At the very minimum, the tests may be cleaned a bit; reformatted when needed to ensure a common interface; and integrated into one or more main test control funcs, probably one for the library and one for the generator.
Maybe I have not enough experience to do this the best way: contributions welcome!

samples — HELP ME!

a collection of sample applications
Contributions welcome! ;-)

line continuation — TODO

a continuation code to allow patterns be expressed on 2 or more lines
This is even more pertinent for pijnu, due to the 3rd column for transformations. Also, not everybody preferes (as I do) spliting complex expressions into sub-patterns; even if this has obvious advantages in terms of simplicity, clarity, and naming.
Probable syntax would use '...', possibly repeted at start of continuation line:

pat   : (a long pattern format) / (even longer here) / ...
        ... (continued on next line)                 

-- or --

pat   : (a long pattern format) / (even longer here) / ...
        (continued on next line)

better Word & Klass format — TODO

use double characters instead of \ escape
Currently, "unsafe" characters, such a quote inside a Word or a right-bracket inside a Klass definition, are escaped using a backslash:

quotedFoobar    : "\"foobar\""
delimiters      : [()[\]{}]

I wish to change this to a repetition of the character, doubling it so as to get:

quotedFoobar    : """foobar"""
delimiters      : [()[]]{}]

This has from my point of view the following advantages:

  • It's the same rule as for special characters: the visual separator " " and the exclusion code "!!".
  • It's natural, safe, and even obvious, for there is no point in repeting characters in classes!
  • It avoids confusion and tricky issues with decimal/hex character encoding, as well as with python's own escaping format (and regex's, by the way).

list transform — DONE

builtin transformation for separated lists
Should yield a simple sequence of items, without the need of separate drop, liftValue, and extract transformations. Should the separators be dropped before (they usually are dropped anyway for the same ones are often used in numerous patterns)? Or not at all (then often need be copied witout drop)? Or the transform should be flexible & adapt to both cases?
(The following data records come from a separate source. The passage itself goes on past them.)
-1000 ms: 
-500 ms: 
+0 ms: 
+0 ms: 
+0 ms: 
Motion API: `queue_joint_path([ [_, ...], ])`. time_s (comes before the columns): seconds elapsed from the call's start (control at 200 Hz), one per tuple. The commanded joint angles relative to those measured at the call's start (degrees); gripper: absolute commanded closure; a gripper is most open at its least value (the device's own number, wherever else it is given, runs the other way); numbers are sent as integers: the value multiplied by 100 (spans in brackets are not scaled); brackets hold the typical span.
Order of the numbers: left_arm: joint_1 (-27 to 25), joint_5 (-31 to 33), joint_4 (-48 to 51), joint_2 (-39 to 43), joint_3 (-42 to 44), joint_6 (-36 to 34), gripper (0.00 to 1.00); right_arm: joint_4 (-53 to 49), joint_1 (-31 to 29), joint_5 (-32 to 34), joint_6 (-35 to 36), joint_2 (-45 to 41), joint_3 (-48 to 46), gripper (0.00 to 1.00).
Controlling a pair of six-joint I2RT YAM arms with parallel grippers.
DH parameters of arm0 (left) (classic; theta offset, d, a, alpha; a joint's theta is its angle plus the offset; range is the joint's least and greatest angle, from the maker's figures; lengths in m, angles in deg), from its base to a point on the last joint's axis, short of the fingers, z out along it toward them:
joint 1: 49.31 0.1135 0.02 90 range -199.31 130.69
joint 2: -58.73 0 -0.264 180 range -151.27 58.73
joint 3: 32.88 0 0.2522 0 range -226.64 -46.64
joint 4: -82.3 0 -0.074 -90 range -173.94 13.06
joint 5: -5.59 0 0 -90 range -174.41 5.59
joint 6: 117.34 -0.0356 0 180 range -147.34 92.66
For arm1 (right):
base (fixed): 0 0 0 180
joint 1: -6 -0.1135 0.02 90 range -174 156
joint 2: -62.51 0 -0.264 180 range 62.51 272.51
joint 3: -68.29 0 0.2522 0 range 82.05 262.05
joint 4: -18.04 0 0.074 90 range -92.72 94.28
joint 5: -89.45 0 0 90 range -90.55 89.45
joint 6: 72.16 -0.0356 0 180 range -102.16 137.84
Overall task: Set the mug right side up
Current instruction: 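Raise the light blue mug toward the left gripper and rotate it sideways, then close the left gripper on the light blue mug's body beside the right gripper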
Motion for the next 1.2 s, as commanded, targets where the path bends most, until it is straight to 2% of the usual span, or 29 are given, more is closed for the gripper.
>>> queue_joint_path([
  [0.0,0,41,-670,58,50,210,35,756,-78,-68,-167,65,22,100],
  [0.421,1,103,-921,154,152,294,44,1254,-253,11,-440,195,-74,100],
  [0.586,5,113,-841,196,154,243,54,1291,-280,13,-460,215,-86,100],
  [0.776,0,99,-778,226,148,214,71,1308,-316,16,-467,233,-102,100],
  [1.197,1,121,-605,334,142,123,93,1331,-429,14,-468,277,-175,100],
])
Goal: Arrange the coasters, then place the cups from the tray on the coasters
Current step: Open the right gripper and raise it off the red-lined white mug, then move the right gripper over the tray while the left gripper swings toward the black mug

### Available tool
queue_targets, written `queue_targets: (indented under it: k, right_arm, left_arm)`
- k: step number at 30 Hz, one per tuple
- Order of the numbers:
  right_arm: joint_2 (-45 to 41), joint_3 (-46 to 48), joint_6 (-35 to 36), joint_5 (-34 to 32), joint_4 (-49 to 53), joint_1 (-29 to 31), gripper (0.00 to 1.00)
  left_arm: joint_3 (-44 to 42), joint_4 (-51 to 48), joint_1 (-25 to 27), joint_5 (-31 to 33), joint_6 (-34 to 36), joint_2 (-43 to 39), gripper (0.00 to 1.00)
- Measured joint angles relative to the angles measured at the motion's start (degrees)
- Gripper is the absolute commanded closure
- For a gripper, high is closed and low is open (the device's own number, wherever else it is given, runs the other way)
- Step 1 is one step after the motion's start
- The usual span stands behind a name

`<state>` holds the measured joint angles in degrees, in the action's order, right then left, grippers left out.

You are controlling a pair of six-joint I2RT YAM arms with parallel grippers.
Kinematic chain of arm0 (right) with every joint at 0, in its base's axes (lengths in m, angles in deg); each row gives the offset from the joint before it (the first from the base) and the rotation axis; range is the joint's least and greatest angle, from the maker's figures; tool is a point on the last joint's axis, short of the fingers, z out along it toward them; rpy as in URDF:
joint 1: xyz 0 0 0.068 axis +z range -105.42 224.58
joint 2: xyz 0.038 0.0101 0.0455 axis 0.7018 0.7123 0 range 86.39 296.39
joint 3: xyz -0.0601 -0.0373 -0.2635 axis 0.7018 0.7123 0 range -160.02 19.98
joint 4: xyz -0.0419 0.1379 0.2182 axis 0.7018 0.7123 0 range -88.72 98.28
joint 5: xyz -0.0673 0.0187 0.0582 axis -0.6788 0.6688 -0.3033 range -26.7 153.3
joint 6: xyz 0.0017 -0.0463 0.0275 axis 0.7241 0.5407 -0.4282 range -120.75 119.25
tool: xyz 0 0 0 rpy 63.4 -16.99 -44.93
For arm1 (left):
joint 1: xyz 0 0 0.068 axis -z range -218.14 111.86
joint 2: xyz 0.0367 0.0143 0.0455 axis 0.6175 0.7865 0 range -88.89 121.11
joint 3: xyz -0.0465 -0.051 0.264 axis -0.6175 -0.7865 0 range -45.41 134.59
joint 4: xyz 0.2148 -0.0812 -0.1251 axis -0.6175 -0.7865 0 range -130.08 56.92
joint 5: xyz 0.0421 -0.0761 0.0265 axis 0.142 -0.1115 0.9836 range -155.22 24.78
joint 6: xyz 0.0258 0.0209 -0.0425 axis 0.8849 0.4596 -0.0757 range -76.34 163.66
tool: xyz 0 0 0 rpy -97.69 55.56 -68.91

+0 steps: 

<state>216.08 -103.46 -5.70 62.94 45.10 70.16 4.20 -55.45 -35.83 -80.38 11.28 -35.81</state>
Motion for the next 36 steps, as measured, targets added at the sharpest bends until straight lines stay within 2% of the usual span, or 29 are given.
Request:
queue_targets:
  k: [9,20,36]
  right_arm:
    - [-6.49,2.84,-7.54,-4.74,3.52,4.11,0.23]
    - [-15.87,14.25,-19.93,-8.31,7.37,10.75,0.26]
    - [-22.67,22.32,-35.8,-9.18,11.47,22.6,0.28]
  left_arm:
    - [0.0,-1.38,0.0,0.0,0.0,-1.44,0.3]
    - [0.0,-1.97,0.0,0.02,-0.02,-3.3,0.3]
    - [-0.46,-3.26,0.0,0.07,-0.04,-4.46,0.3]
Done: intoList extracts matched items into a flat sequence, meaning it yields a simple branch node. The minimum number of items can be 1, 2, or more. Moreover, intoList is able to cope with cases where separators are dropped earlier, or not, producing in both cases a flat list wth items only.

The issue is that the parse tree is messy:
    itemList    : item (SEP item)*
    ==>
    itemList:[item  [[SEP  item]  [SEP  item]...]]
The only solution is a combination of drop (on SEP), liftValue
(on each additional item), extract (on the sequence of additional items).

We can now get directly what we want using 'intoList':
    itemList    : item (SEP item)*            : intoList
    ==>
    itemList:[item  item  item...]

'intoList' will also deal with patterns for
operations that allow more than 2 operands:
    operation    : oper OP oper (OP oper)*    : intoList
    ==>
    operation:[oper  oper  oper  oper...]

AnyChar — TODO?

integrate AnyChar pattern for '.' in grammar
Has been left out earlier and forgot to put it back — mainly for I never use it. See ValidChar below to know why.
pijnu probably still needs it if only for people used to other variants of PEG.

ValidChar — TODO

a variant of AnyChar to allow only valid characters
The issue is that in most cases not any char is a valid char.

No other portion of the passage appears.